Le drame est survenu au moment où personne ne s’y attendait. Ce n’était encore que le tour de reconnaissance avant la course Moto3 de Sepang, lorsque Noah Dettwiler (20 ans) a été violemment percuté par l’Espagnol Jose Antonio Rueda (19 ans). Le jeune prodige, déjà sacré champion du monde de la catégorie, n’avait pas vu le Suisse qui roulait à faible allure en direction de la grille de départ.
Depuis, Noah Dettwiler se bat pour sa vie dans un hôpital de Kuala Lumpur. Le bilan est terrible: forte perte de sang, plusieurs arrêts cardiaques, poumons et rate touchés, fracture ouverte à la jambe. Un enchaînement d’opérations a suivi, et son état s’est d’abord stabilisé, comme l’a confié son père Andy Dettwiler à Blick. Lui et la mère de Noah, Nicole, ont aussitôt quitté leur domicile de Hofstetten-Flüh (Soleure) pour rejoindre la Malaisie.
À bord du même vol Qatar Airways parti dimanche après-midi de Zurich, via Doha, se trouvait Noëlle, la sœur de Noah. Elle est en couple avec Tom Lüthi, l’ancien champion du monde de moto, aujourd’hui conseiller sportif de son frère. Présent sur le circuit de Sepang dans le cadre de son travail pour une écurie allemande de Moto2, Tom Lüthi a vécu le drame en direct.
Une carrière bâtie à la sueur et à l’exil
Pour poursuivre son rêve de pilote professionnel, Noah Dettwiler avait tout quitté. À 14 ans à peine, il avait émigré en Espagne, le pays où le motocyclisme est roi, afin d’y bénéficier de conditions d’entraînement idéales. Son père l’y avait accompagné à Valence, avant de rentrer en Suisse après la pandémie.
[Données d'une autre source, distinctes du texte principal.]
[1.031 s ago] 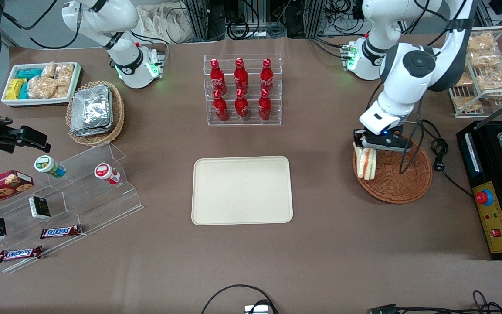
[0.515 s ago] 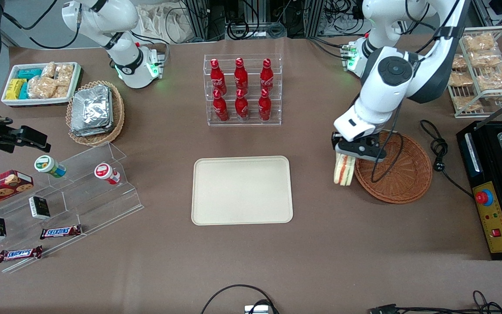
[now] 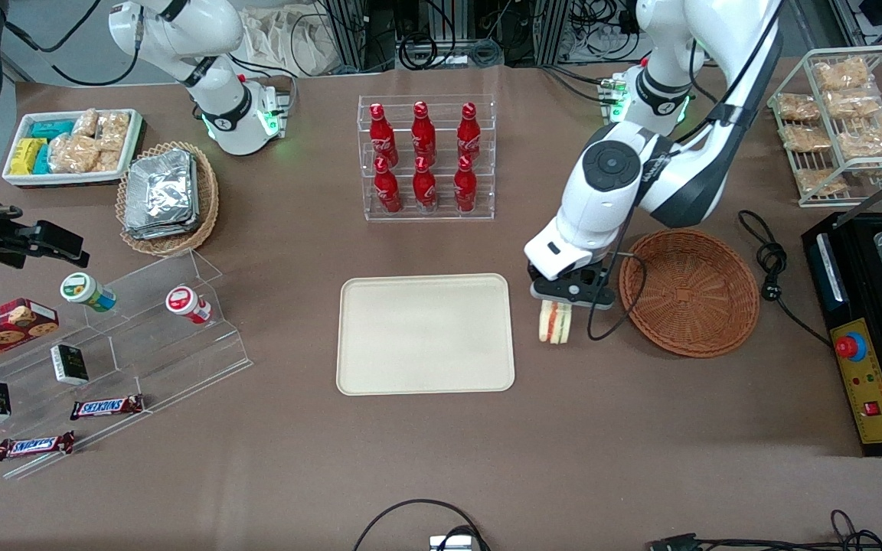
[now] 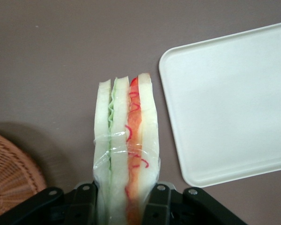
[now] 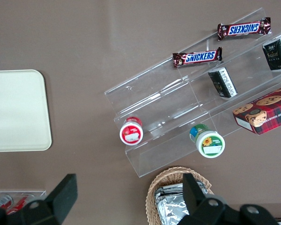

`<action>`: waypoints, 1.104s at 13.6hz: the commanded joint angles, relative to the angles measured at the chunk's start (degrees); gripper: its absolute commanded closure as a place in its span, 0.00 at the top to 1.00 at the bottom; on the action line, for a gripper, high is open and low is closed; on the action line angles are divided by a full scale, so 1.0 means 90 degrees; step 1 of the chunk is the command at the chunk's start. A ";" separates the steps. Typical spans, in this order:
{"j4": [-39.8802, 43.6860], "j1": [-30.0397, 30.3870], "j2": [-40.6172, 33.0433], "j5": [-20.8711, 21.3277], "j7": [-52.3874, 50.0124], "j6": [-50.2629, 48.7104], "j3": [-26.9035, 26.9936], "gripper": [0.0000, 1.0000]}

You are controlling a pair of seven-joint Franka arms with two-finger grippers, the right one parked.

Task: Place sandwich from basket to tray
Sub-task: 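Carry the sandwich over the cream tray and lower it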

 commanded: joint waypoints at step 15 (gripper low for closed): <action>0.2112 -0.1231 0.2456 0.1212 -0.1935 -0.0227 0.0041 0.33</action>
Noah, lui, était resté, logé chez un ami mécanicien, avant de s’installer à Barcelone avec sa compagne française, Cannelle Nativi.
Cette immersion a forgé un garçon ouvert, à l’aise en espagnol, mais aussi en anglais, français et italien. En 2024, il est devenu le premier pilote suisse à temps plein en Grand Prix depuis la retraite de Tim Lüthi fin 2021. Mais depuis, la réussite se fait attendre. Entre blessures à répétition et malchance, le Soleurois n’a pas encore pu exprimer tout son potentiel. Le week-end de Sepang en est la tragique illustration: au moment même où des négociations avec une équipe italienne lui rouvraient la porte du Mondial pour 2026, sa carrière a basculé dans le drame.
Un triste parallèle avec Jason Dupasquier
Pour Tom Lüthi, la famille Dettwiler et tout le public suisse de moto, ce nouvel accident réveille un souvenir atroce: celui de Jason Dupasquier, décédé à 19 ans lors du Grand Prix de Mugello en 2021. Noah et Jason étaient proches. Ils couraient ensemble en Red Bull Rookies Cup, partageaient leurs week-ends, leurs espoirs, leurs rêves. Leurs parents, eux aussi, se connaissaient bien. Andy Dettwiler avait même sponsorisé Jason dans sa jeunesse avec son entreprise.
Quatre ans plus tard, la douleur refait surface. Mais cette fois, un espoir demeure: celui que Noah s’en sorte.
Des voix qui s’élèvent dans le paddock
Le paddock de Sepang a été profondément choqué par la scène. Un pilote grièvement blessé, évacué par hélicoptère: l’ambiance s’est glacée. Malgré tout, les courses Moto3, Moto2 et MotoGP se sont déroulées comme prévu, devant 190'000 spectateurs.
Une décision jugée incompréhensible par plusieurs stars du MotoGP. «Ce n’était sûrement pas une bonne idée de relancer la course après avoir vu deux pilotes partir en hélico», a fustigé le double champion du monde Francesco Bagnaia. «Je ne comprendrai jamais ça.» Son compatriote Marco Bezzecchi a, lui, dénoncé le manque total d’informations: «Tout ce qu’on savait, c’est qu’ils étaient conscients. C’était très dur de rouler sans savoir comment ils allaient.»
La colère des pilotes italiens s’explique aussi par l’histoire tragique du circuit de Sepang: c’est ici que Marco Simoncelli avait perdu la vie en 2011.
C’est dans ce même lieu marqué par la fatalité que les parents et la sœur de Noah Dettwiler atterriront lundi, après le plus long voyage de leur vie — celui de l’espoir.